Steve remembers Bucky's funeral very well, remembers his sorry excuse for a eulogy too, and remembers that he didn't feel like it was real. Bucky couldn't be dead. And if he was, why wasn't Steve dead too? The last time Steve had thought Bucky had died, he had driven the _Valkyrie_ nose-first into the ocean. Steve had died because Bucky had died. So why hadn't Steve greeted the Reaper at that very moment?

Ten days later, Bucky was six feet under the ground, and Steve was hollow. He'd lost three of the people most important to him; Peggy, Natasha, and Bucky. They were gone. What was the point of Steve's life anymore? He wasn't Captain America; he was just an old man with a pile of regrets taller than the Chrysler Building, his guilt being the very foundation. James Barnes was no longer alive, so Steve Rogers should not have been either.

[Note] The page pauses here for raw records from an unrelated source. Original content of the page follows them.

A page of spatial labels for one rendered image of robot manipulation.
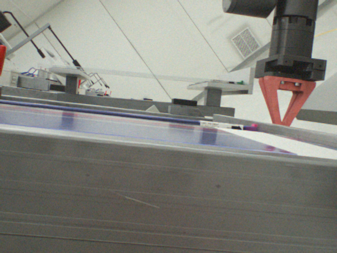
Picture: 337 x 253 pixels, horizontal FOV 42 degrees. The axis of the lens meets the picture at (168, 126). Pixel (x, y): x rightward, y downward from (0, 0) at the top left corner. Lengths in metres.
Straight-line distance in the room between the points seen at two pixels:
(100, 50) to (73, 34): 0.56
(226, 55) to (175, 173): 8.37
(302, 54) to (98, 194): 0.44
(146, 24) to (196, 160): 8.22
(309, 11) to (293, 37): 0.04
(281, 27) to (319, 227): 0.40
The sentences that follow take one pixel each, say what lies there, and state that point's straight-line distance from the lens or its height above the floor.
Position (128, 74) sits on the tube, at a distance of 1.08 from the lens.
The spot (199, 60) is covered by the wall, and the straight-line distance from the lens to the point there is 8.46.
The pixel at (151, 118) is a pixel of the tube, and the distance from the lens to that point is 0.59.
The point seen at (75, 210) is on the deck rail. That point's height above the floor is 0.84.
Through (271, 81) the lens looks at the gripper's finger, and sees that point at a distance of 0.60.
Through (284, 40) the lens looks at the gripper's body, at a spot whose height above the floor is 0.81.
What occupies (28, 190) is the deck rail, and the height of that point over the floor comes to 0.86.
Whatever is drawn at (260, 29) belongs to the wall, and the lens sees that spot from 8.81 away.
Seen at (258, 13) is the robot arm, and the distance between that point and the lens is 0.61.
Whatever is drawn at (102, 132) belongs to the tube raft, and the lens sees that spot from 0.26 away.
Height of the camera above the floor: 0.87
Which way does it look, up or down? 6 degrees down
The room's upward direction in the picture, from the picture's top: 36 degrees counter-clockwise

"Steve." Sam's face is right in front of his face. "Talk to me. What are you thinking of?"

Steve wants to say something about him not being another one of Sam's patients; that Steve was a grief counselor too, that he knew exactly how to coax someone into opening up. Instead, he shakes his head. "What am I doing here, Sam? He's gone. Peggy's gone, Nat's gone too. Bucky's gone, Sam. Why am I here?"

Sam's face falls at that, tears gather in his eyes and he looks away. Steve also looks away, towards his own bedroom; he can’t stand the sight of Sam crying for him. Then he nods to himself, "I think I'm going to see what is inside of that box now."

"Are you sure, Steve?"

"Honestly, Sam? I don't know that I am. But I'm going to have to someday, and I'd rather make it my choice than an obligation."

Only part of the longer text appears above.